┌─ Task inputs

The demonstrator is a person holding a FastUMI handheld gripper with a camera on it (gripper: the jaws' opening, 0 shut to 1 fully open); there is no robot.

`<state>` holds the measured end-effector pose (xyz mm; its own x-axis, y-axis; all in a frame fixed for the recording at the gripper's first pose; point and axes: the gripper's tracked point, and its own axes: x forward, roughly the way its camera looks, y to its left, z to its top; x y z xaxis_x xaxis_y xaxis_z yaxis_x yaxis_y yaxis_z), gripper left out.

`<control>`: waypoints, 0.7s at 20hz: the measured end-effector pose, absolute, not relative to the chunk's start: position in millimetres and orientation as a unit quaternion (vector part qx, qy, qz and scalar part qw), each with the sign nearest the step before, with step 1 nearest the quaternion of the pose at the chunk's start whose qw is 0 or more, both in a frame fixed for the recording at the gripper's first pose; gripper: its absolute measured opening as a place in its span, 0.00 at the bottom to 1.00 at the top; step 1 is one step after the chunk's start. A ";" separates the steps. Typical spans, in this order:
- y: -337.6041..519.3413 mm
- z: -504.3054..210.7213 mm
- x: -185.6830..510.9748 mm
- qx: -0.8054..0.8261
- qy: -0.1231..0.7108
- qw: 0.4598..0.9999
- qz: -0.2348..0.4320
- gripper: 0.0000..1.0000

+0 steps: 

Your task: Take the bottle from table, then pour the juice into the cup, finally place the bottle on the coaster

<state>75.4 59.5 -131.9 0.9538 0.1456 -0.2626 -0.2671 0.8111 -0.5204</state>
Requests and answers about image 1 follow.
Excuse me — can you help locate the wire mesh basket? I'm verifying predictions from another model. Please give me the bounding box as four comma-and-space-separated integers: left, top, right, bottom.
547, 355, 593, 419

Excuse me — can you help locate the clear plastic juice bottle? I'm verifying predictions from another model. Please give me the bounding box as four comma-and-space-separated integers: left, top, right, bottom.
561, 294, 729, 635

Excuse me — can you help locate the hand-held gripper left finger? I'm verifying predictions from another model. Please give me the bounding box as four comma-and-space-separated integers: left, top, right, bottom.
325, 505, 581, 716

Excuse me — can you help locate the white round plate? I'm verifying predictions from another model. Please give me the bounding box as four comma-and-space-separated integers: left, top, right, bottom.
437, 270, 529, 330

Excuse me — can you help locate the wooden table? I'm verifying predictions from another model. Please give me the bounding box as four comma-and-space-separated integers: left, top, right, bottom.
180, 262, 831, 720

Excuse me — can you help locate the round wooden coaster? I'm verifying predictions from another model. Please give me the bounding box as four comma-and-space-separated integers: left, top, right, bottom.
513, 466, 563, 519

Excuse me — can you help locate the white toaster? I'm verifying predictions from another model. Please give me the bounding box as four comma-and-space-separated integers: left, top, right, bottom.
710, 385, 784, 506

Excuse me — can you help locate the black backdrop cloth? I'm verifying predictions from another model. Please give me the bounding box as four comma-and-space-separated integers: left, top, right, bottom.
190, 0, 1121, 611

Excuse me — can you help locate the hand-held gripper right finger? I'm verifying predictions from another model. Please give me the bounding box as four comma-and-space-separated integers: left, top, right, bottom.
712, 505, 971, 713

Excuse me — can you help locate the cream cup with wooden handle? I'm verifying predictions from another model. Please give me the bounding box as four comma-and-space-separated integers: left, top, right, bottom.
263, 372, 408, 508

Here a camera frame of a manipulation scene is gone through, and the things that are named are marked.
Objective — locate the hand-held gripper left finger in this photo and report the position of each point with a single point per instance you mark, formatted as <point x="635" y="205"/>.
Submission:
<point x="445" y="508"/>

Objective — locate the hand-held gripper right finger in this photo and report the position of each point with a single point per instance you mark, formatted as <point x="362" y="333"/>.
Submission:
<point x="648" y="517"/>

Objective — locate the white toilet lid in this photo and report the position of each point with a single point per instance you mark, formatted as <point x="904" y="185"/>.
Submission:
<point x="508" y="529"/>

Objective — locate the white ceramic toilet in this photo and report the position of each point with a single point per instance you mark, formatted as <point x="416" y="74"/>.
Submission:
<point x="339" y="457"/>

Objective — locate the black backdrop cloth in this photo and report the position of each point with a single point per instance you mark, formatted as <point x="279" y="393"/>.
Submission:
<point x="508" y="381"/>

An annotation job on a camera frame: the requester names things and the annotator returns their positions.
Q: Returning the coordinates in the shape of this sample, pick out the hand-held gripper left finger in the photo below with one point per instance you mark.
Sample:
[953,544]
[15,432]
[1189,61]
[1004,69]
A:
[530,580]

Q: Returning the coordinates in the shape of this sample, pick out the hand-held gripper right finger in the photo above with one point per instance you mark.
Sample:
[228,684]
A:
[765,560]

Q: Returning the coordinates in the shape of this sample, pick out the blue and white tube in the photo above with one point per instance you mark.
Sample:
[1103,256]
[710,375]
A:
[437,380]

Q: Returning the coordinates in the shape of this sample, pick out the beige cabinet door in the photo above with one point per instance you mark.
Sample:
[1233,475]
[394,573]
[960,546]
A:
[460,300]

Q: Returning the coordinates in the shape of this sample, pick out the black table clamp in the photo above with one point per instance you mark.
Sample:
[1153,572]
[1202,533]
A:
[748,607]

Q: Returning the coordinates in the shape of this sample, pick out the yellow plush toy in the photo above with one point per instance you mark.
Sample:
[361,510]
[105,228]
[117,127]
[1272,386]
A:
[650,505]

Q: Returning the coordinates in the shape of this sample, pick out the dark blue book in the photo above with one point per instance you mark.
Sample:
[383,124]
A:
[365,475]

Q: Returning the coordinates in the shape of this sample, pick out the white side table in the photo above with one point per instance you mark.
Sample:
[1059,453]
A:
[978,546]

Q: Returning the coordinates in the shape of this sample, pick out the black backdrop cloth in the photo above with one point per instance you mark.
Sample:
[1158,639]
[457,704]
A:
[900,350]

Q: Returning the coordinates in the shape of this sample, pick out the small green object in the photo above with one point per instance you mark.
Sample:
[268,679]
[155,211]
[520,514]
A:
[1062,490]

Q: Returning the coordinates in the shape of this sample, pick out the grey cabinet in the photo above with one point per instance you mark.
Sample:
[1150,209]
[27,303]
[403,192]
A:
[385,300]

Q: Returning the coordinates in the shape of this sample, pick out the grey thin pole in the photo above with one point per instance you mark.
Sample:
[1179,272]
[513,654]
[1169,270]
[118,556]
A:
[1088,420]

└─

Required work> Look at the records above. Copy every line where the string "report" occurs.

Output of the exercise>
Objective — locate the hand-held gripper left finger in this photo and report the position of each point with a single point per instance you mark, formatted as <point x="635" y="205"/>.
Objective — locate the hand-held gripper right finger in this photo and report the position of each point with a single point per instance you mark, formatted as <point x="362" y="333"/>.
Objective — locate the white toilet lid in this photo and report the position of each point with a single point per instance you mark, formatted as <point x="904" y="185"/>.
Objective — locate the white ceramic toilet in this photo and report the position of each point with a single point per instance you mark, formatted as <point x="416" y="74"/>.
Objective — locate the black backdrop cloth in this photo and report the position of each point with a single point per instance you mark, formatted as <point x="279" y="393"/>.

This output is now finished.